Interestingly, since January, the “bearish” outlook has given way to an “economic soft-landing,” and the bearish sentiment has faded quickly. Retail investors have sharply increased their equity allocations over the last couple of months, dropping their cash holdings sharply.
Such aligns with the sharp increase in bullish sentiment from retail and professional investors.
Also, professional investors have piled into the market in recent weeks, pushing exposures to more bullish levels.
From a contrarian viewpoint, a sharp shift in bullish sentiment was needed if the bears are to reclaim control of the narrative. But this is where the battle begins.
The Battle Begins
Michael Hartnett of BofA recently laid out the parameters of the coming battle between the bullish technicals and the bearish fundamentals.
“I-Bear: secular inflation (= higher rates & volatility) + end of era of QE (Fed bought $7.5tn since Lehman) + end of era of US buybacks (corporations bought $7.7tn since Lehman).
I-Bull: that script changes if a hard landing in wages occurs before a hard landing in economy, if post-pandemic world reverts to bullish secular stagnation of past 15 years.
I-Wrong: inflation shock caused rates shock & Wall St shock but thus far is yet to cause recession shock; lag from easy monetary policy (through Wall St) into economy was instant in 2020; lag from tighter monetary policy has been much, much longer past 12 months; that’s because recessions are caused by re-financings & redundancies, and neither happening“
The last part is the most critical. Everyone expects the Fed to cut and politicians to panic via more stimulus checks, rebates, and debt forgiveness, at the first blush of recession. The problem with that view is that with a deeply divided Congress, the inflation experience of the last endeavor, and no financial stress, such is unlikely to happen.

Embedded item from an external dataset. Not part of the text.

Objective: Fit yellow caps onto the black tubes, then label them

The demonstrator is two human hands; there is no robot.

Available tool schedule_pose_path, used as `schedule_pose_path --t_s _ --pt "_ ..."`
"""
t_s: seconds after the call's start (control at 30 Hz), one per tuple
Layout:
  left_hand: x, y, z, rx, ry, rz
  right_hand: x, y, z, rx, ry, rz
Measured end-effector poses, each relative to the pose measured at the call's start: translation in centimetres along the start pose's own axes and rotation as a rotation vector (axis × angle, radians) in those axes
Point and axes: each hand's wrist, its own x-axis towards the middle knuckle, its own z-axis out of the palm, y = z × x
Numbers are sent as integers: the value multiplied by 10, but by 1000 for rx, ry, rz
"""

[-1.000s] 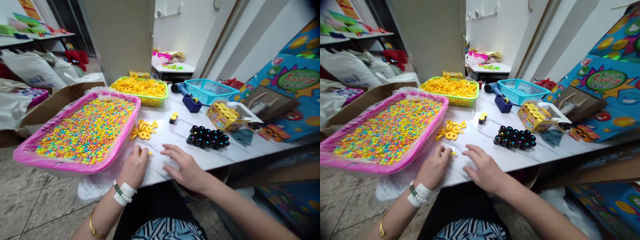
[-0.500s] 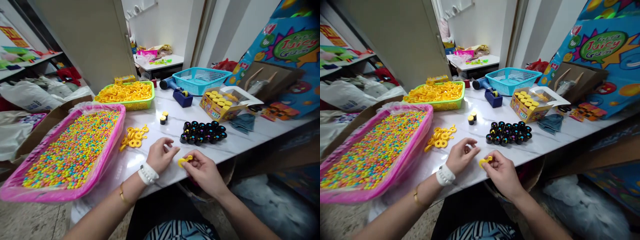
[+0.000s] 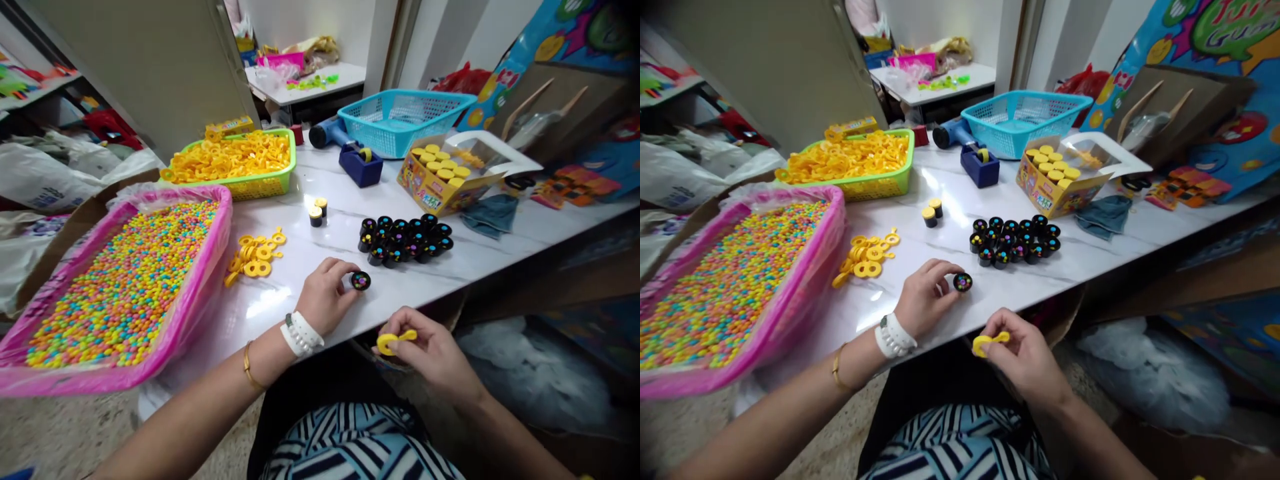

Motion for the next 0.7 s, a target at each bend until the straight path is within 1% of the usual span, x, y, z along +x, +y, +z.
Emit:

However, banks tightening lending standards across the board is a risk to the market and the economy. That includes credit cards. As Hartnett states,
“…ultra-low personal savings rate & ultra-high credit card spending under threat… likely won’t take much unemployment for the US consumer to provoke concerns of a hard landing.”
The collapse in the M2 money supply suggests a contraction in inflation, and economic growth is likely.
Over the next several months, some risks could undermine the bullish support of a “Fed Pause” and a “soft-landing.”
- If the market advance continues and the economy avoids recession, there is no need for the Fed to reduce rates.
- More importantly, there is also no reason for the Fed to stop reducing liquidity via its balance sheet.
- Also, a soft-landing scenario gives Congress no reason to provide fiscal support providing no boost to the money supply.
While the bulls remain in control of the market, we must trade it accordingly. However, the risk to the bullish view remains a challenge for the rest of this year.
Over the next few weeks, the “pain trade” is likely lower as the correction continues. If the bulls win this battle, those crucial support levels will hold. If not, we will likely begin a more profound decline as bearish fundamentals take over.